A representation of the Earth at the time of the Great Oxidation event and the cyanobacteria that were the main life form of the time.

A representation of the Earth at the time of the Great Oxidation event and the cyanobacteria that were the main life-form of the time.

Image credit: Takashi Tsujino

The oceans of the day would not just have let green light in – they would also have reflected enough of it, while absorbing other colors, that an observer would have seen them as green. 

“When I first had the idea that the oceans used to be green, back in 2021, I was more skeptical than anything else,” Matsuo said. “But now, after years of research, as geological and biological insights gradually came together like pieces of a puzzle, my skepticism has turned into conviction.” 

Matsuo added that visiting waters off the Satsunan archipelago, iron-rich from nearby hydrothermal vents, proved particularly convincing. He and his team not only observed the bright green of the waters, but studied the light transmitted to depths and the cyanobacteria present, which Matsuo thinks are similar to those that drove the GOE.

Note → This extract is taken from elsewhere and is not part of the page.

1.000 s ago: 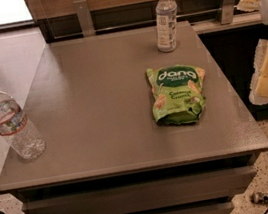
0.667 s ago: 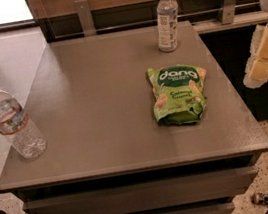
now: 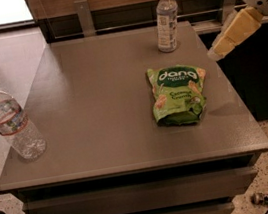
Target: Move blue plastic bottle near water bottle
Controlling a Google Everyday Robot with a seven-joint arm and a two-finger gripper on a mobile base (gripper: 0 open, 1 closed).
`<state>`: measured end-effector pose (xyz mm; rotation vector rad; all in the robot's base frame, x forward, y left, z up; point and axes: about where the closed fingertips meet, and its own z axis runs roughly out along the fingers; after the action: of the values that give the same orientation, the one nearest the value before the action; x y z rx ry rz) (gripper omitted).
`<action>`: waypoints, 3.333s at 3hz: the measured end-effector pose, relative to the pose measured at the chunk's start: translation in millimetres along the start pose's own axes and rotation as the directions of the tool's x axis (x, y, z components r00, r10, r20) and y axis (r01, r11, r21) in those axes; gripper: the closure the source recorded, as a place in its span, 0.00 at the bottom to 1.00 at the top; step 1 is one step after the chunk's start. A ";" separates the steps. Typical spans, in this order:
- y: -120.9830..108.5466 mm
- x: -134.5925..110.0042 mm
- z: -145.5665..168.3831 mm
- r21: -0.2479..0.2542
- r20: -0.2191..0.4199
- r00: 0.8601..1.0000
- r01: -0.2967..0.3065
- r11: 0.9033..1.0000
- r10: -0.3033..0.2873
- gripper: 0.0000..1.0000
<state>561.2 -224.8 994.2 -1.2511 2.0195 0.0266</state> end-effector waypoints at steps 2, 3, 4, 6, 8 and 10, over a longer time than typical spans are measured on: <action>-44.0 -36.9 77.9 -0.005 0.414 0.882 -0.246 0.969 0.226 0.00; -53.0 -50.5 101.3 -0.020 0.520 0.808 -0.313 0.950 0.277 0.00; -53.8 -50.6 102.9 -0.021 0.521 0.807 -0.314 0.949 0.278 0.00; -93.6 -48.6 162.1 -0.068 0.618 0.713 -0.372 0.926 0.331 0.00; -133.1 -53.0 234.0 -0.146 0.706 0.601 -0.393 0.908 0.374 0.03; -138.6 -62.5 246.5 -0.159 0.720 0.587 -0.381 0.911 0.371 0.49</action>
Offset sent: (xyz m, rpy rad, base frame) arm 0.1294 0.0493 -0.0271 0.6966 -0.2542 -0.0809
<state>827.1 -155.6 902.3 -0.5949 1.4873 0.6352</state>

In a Conversation article commenting on the paper, Professor Cédric John of Queen Mary University London noted other work showing that sulfur-rich oceans caused by a hotter Sun would be purple, something also considered likely for other low-oxygen planets. Today parts of the oceans are affected by red tides, as a result of extreme algal blooms, and under certain circumstances this might become a worldwide phenomenon, particularly if nitrogen pollution is not checked. A similar shade could arise from a different source if a hot and wet climate caused enough oxidized iron to be swept into the oceans.

We can’t be sure that even very Earth-like planets will go through the same processes. After all, if they orbit a slightly cooler star than the Sun, the light they receive will have less green and more orange or red. Nevertheless, it does seem likely that the sort of worlds we are most interested in will initially be rich in ferric iron, so there is a high chance that their oceans will have a similar shade for a time. We shouldn’t just be looking for more pale blue dots.

The study is published open access in Nature Ecology & Evolution.